Sad lonely student sitting on stairs in college Dear Harlan: I am extremely introverted and while not shy, my social skills are lacking. I have trouble making friends and I usually end up making a total dunce out of myself. I had a pretty good friend named “Roy.” Roy was a lazy freeloader who didn’t have a driver’s license and didn’t want to do anything except play video games (he’s in his mid-20s).

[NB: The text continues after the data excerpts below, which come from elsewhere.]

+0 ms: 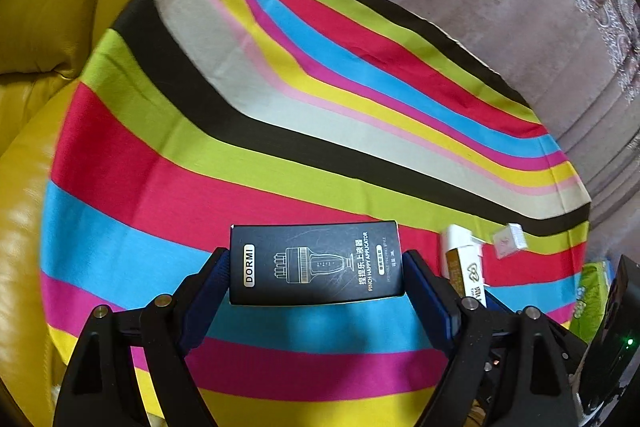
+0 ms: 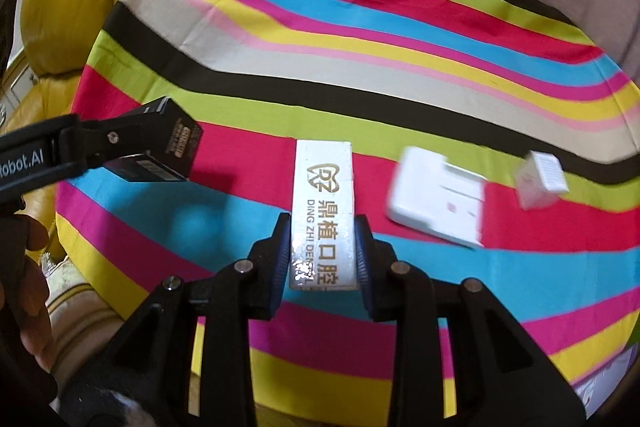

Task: Organize rigid objects
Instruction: 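Carry the DORMI box and dental box into the cardboard box while opening both grippers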

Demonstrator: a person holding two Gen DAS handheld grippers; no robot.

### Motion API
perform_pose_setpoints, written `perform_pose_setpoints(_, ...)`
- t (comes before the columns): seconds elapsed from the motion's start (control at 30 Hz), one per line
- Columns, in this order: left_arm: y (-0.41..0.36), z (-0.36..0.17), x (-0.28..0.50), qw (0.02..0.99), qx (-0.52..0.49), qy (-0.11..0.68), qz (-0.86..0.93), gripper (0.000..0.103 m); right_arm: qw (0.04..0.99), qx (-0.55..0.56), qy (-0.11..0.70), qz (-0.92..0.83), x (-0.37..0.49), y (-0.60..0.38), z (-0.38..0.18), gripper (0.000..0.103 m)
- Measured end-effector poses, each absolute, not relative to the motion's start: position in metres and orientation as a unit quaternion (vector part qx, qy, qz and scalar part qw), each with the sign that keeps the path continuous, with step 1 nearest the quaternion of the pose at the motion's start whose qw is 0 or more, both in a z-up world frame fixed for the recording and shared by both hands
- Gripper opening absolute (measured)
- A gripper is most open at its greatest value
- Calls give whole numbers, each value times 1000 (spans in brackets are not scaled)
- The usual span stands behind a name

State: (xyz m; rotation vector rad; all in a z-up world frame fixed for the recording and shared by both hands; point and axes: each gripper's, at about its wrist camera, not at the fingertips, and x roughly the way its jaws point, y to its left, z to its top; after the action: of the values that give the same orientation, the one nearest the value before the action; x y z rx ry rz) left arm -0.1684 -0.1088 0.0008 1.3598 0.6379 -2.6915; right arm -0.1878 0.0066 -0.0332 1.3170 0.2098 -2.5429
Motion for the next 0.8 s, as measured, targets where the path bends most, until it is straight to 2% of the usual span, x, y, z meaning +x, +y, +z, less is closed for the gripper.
perform_pose_setpoints(0.8, 114, 9, -137, -174, 486, 127, -847, 85, -26, 455, -37, -889, -79, 235, -15, 34)
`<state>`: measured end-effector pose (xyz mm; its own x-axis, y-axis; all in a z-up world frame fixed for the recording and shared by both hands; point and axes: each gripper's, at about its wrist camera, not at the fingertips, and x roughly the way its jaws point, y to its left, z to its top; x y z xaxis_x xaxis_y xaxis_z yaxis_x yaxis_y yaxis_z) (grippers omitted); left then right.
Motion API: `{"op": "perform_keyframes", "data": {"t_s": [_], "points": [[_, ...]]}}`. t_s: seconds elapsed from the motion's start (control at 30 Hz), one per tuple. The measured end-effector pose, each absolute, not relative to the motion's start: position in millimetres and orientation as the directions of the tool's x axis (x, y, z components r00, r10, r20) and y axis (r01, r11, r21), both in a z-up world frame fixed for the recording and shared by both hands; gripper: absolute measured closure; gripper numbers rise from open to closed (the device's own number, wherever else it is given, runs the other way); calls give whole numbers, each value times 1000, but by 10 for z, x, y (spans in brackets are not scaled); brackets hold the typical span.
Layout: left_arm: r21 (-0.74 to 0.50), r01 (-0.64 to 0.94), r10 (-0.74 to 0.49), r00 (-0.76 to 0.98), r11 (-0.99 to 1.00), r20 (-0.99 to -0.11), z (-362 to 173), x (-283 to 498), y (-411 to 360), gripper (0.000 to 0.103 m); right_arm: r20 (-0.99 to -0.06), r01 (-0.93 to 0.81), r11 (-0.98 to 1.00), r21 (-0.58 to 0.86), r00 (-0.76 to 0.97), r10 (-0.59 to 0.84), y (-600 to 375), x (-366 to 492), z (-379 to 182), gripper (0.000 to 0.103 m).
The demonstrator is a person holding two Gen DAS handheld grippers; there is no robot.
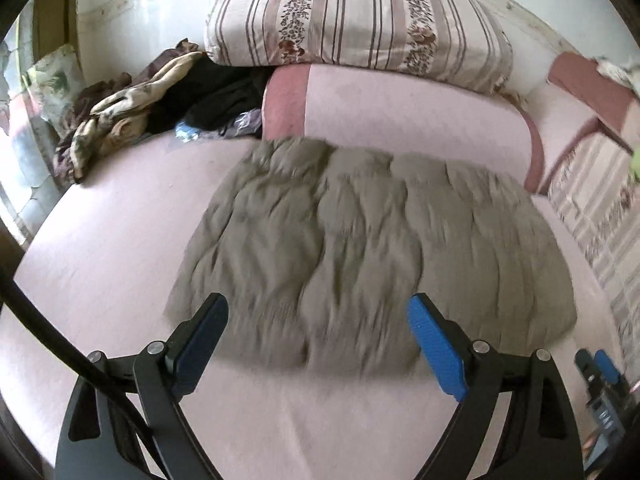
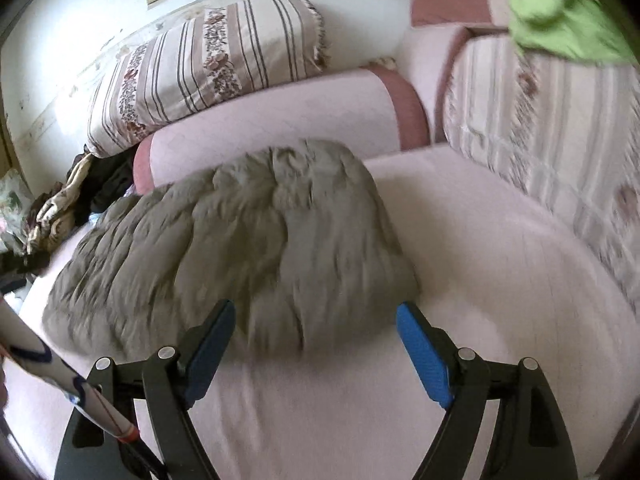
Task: Fold large clothes
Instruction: 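Press the folded green jacket flat with both grippers, then release, then withdraw both grippers from the folded jacket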
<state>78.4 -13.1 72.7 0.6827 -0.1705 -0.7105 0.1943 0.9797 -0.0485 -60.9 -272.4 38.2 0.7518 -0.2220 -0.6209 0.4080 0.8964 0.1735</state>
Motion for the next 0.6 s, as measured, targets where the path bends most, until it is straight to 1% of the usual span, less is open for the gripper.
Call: {"op": "perform_keyframes", "data": {"t_s": [0.1,0.27,0.4,0.5,0.6], "points": [[-32,187,-152,677,982,-720,632,431,-25,12,-620,427,885,184,749,-232,-2607,-1004,351,16],[-54,191,-169,659,980,-733,568,-58,100,12,-621,461,860,220,746,-241,-2521,-1524,390,16],[-39,160,-137,666,986,-733,509,-247,141,12,-597,502,843,191,741,-306,-2461,-1881,417,16],[-53,161,-148,667,985,-730,523,-371,161,12,-610,512,832,214,735,-296,-2477,-2055,441,16],[-37,162,-140,694,986,-706,580,-509,186,12,-585,513,838,185,742,-326,-2491,-2107,660,16]]}}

I put up with this because he was my friend (and I like video games, too). About two years ago, toward the end of a really rough semester, combined with a horrible week when I was dosed with medication because I was ill, I did something completely out of character. I ripped him on Facebook. This started a fight with his family (who still hate me) and a whole other mess. It has been about two years now, and I haven’t heard from him. Unfortunately, I miss him. I really know I shouldn’t. I don’t know if I’m just lonely — despite my best efforts to make more friends since then — or what. I’m not sure if it’s him I miss, or just having a friend who was around often — even if he wasn’t a good one. I can’t stop thinking about him. It’s driving me nuts because it hurts. I was just hoping you would have some sort of answer besides “make more friends,” which doesn’t seem to be working. – Lonely

Dear Lonely: Something is off. When you can’t connect with friends and have never been able to connect, it’s a bigger issue. You need an evaluation from a mental-health professional who specializes in social disorders. You might confuse social cues, have a hard time with non-verbal communication or have a problem filtering what to say and what not say. Get evaluated,  find answers, then find more friends.